▶ **EXERCISE DATA**
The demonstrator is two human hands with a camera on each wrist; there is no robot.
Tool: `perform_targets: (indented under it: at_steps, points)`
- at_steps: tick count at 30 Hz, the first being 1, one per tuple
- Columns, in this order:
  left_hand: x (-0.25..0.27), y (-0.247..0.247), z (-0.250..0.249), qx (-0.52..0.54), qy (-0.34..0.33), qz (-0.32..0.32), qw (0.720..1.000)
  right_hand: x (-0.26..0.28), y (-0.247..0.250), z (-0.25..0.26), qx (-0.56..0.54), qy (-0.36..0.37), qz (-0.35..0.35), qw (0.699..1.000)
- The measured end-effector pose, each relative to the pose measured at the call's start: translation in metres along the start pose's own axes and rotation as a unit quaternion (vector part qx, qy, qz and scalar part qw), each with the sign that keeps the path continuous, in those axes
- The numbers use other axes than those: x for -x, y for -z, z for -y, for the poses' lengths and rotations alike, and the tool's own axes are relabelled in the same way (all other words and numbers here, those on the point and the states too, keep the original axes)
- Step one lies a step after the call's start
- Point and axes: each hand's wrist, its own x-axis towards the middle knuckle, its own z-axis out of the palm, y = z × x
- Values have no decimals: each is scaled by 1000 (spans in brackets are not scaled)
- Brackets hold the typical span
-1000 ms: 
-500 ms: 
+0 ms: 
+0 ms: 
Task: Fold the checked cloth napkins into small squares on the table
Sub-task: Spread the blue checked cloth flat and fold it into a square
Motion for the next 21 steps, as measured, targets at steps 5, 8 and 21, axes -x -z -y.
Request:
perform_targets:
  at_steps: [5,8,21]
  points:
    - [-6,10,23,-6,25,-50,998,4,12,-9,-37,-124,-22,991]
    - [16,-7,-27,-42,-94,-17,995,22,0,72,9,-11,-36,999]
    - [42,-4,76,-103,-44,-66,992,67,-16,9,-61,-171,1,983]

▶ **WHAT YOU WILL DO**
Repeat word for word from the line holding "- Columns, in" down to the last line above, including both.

▶ **ANSWER**
- Columns, in this order:
  left_hand: x (-0.25..0.27), y (-0.247..0.247), z (-0.250..0.249), qx (-0.52..0.54), qy (-0.34..0.33), qz (-0.32..0.32), qw (0.720..1.000)
  right_hand: x (-0.26..0.28), y (-0.247..0.250), z (-0.25..0.26), qx (-0.56..0.54), qy (-0.36..0.37), qz (-0.35..0.35), qw (0.699..1.000)
- The measured end-effector pose, each relative to the pose measured at the call's start: translation in metres along the start pose's own axes and rotation as a unit quaternion (vector part qx, qy, qz and scalar part qw), each with the sign that keeps the path continuous, in those axes
- The numbers use other axes than those: x for -x, y for -z, z for -y, for the poses' lengths and rotations alike, and the tool's own axes are relabelled in the same way (all other words and numbers here, those on the point and the states too, keep the original axes)
- Step one lies a step after the call's start
- Point and axes: each hand's wrist, its own x-axis towards the middle knuckle, its own z-axis out of the palm, y = z × x
- Values have no decimals: each is scaled by 1000 (spans in brackets are not scaled)
- Brackets hold the typical span
-1000 ms: 
-500 ms: 
+0 ms: 
+0 ms: 
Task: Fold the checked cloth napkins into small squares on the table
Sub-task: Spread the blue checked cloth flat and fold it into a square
Motion for the next 21 steps, as measured, targets at steps 5, 8 and 21, axes -x -z -y.
Request:
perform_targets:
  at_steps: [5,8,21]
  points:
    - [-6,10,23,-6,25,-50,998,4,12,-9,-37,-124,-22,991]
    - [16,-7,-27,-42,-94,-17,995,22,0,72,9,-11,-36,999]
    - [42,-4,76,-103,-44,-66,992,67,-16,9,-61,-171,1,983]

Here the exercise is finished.